Treating Leukemia


Certain features of a child's leukemia, such as age and initial white blood cell count, are used in determining the intensity of treatment needed to achieve the best chance for cure. Although all children with ALL are treated with chemotherapy, the dosages and drug combinations may differ.

To decrease the chance that leukemia will invade the child's central nervous system, patients receive intrathecal chemotherapy, the administration of cancer-killing drugs into the cerebrospinal fluid around the brain and spinal cord. Radiation treatments, which use high-energy rays to shrink tumors and keep cancer cells from growing, may be used in addition to intrathecal chemotherapy for certain high-risk patients. Children then require continued close monitoring by a pediatric oncologist, a specialist in childhood cancer.
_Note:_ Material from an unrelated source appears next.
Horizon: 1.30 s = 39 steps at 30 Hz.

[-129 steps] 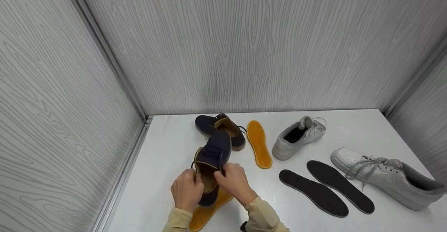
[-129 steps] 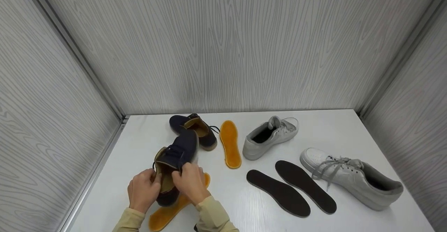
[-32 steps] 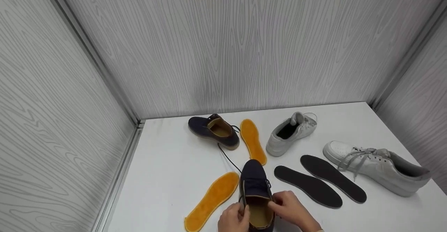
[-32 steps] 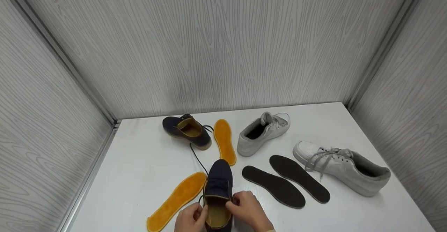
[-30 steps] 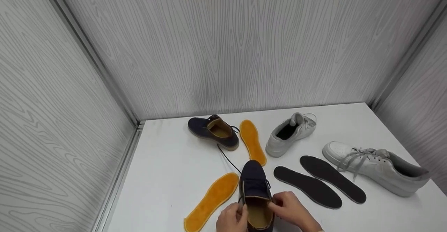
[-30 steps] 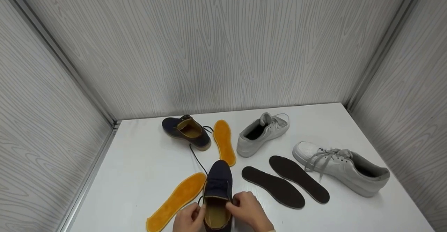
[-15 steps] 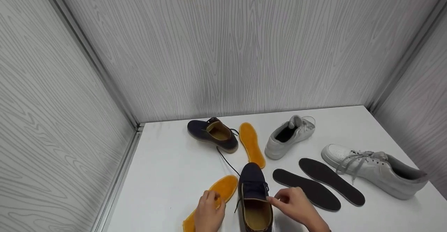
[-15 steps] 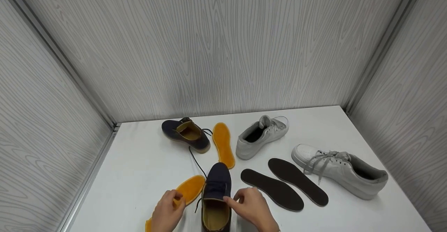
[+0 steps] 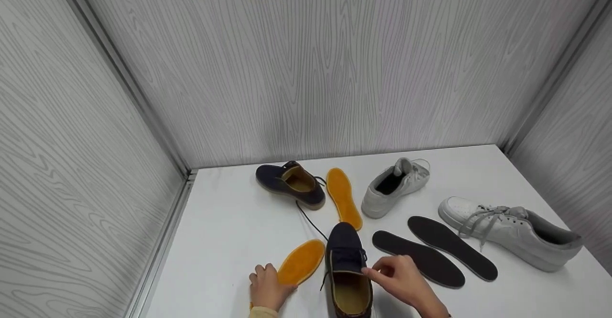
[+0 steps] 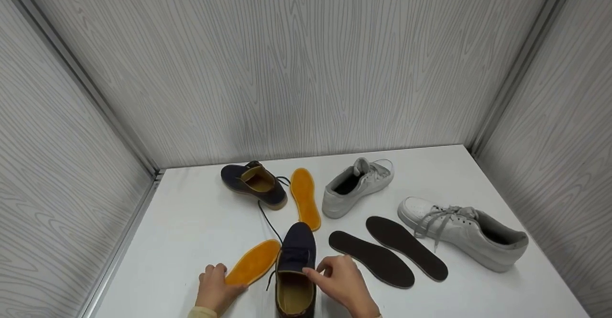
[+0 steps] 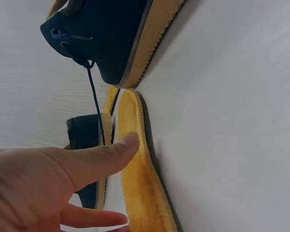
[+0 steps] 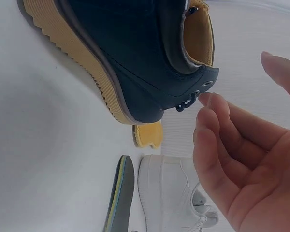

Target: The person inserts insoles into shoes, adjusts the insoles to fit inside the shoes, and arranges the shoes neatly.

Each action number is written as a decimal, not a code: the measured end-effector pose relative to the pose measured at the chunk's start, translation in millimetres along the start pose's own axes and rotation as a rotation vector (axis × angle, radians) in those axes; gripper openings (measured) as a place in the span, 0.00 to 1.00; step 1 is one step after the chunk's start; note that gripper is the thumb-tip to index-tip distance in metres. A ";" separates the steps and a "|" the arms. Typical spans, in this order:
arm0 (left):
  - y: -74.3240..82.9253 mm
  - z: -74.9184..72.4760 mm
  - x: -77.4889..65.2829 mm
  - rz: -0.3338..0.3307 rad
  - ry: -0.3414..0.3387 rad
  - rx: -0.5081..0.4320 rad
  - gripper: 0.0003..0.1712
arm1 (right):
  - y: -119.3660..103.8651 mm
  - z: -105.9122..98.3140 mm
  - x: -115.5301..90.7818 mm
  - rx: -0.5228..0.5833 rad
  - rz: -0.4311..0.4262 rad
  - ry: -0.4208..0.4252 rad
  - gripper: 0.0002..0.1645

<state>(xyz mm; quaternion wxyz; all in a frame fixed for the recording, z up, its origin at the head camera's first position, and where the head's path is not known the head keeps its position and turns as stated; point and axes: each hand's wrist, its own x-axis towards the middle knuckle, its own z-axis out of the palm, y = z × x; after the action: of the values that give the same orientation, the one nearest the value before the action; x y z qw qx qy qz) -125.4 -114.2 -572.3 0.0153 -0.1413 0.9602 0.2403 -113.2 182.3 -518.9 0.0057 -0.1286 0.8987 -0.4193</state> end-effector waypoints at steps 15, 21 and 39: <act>-5.9 -0.9 7.0 -0.014 -0.070 -0.015 0.34 | 1.3 42.8 10.6 -0.082 -0.217 0.030 0.34; -11.6 -1.3 6.6 0.054 -0.040 -0.072 0.26 | 9.3 53.1 20.7 -0.077 -0.280 0.041 0.16; -23.6 -11.0 15.5 -0.083 -0.147 -0.459 0.06 | 8.0 44.8 43.5 -0.086 -0.267 0.019 0.04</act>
<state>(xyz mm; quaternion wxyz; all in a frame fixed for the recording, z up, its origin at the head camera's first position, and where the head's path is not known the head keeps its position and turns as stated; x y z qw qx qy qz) -133.2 -143.3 -574.9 0.0623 -0.1625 0.8702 0.4610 -151.7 143.3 -549.7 -0.0642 -0.2431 0.8908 -0.3784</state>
After treatment begins, the goal is remission of the leukemia (when there is no longer evidence of cancer cells in the body). Once remission has occurred, maintenance chemotherapy is usually used to keep the child in remission. Maintenance chemotherapy is given in cycles over a period of 2 to 3 years to keep the cancer from reoccurring. Leukemia will almost always relapse (reoccur) if this additional chemotherapy isn't given. Sometimes the cancer will return in spite of maintenance chemotherapy, and other forms of chemotherapy will then be necessary.

Sometimes a bone marrow transplant may be necessary in addition to - or instead of - chemotherapy, depending on the type of leukemia a child has. During a bone marrow transplant, healthy bone marrow is introduced into a child's body.

Intensive leukemia chemotherapy have certain side effects, including hair loss, nausea and vomiting in the short term, and potential health problems down the line. As your child is treated for leukemia, your child's cancer treatment team will monitor the child closely for those side effects.

But with the proper treatment, the outlook for kids who are diagnosed with leukemia is quite good. Some forms of childhood leukemia have a remission rate of up to 90%; all children then require regular maintenance chemotherapy and other treatment to continue to be cancer-free. Overall cure rates differ depending on the specific features of a child's disease. Most childhood leukemias have very high remission rates. And the majority of children can be cured - meaning that they are in permanent remission - of the disease.